Data shown |
--*--

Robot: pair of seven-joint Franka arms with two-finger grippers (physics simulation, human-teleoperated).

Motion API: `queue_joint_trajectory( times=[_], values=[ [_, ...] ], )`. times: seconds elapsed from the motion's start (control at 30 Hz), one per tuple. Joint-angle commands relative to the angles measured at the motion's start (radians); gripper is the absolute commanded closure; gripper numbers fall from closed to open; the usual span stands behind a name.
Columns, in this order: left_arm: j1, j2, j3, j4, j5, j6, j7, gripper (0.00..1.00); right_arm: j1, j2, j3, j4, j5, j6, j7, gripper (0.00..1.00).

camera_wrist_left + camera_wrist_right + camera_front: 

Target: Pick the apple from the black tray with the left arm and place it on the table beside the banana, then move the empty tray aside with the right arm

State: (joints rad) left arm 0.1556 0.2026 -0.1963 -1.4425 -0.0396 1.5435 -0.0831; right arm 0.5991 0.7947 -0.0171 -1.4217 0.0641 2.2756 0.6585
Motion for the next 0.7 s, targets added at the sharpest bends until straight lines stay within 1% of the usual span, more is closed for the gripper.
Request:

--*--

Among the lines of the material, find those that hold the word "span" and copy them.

Motion API: `queue_joint_trajectory( times=[_], values=[ [_, ...] ], )`. times: seconds elapsed from the motion's start (control at 30 Hz), one per tuple. Joint-angle commands relative to the angles measured at the motion's start (radians); gripper is the absolute commanded closure; gripper numbers fall from closed to open; the usual span stands behind a name.
Motion for the next 0.7 s, targets added at the sharpest bends until straight lines stay within 1% of the usual span, more is closed for the gripper.

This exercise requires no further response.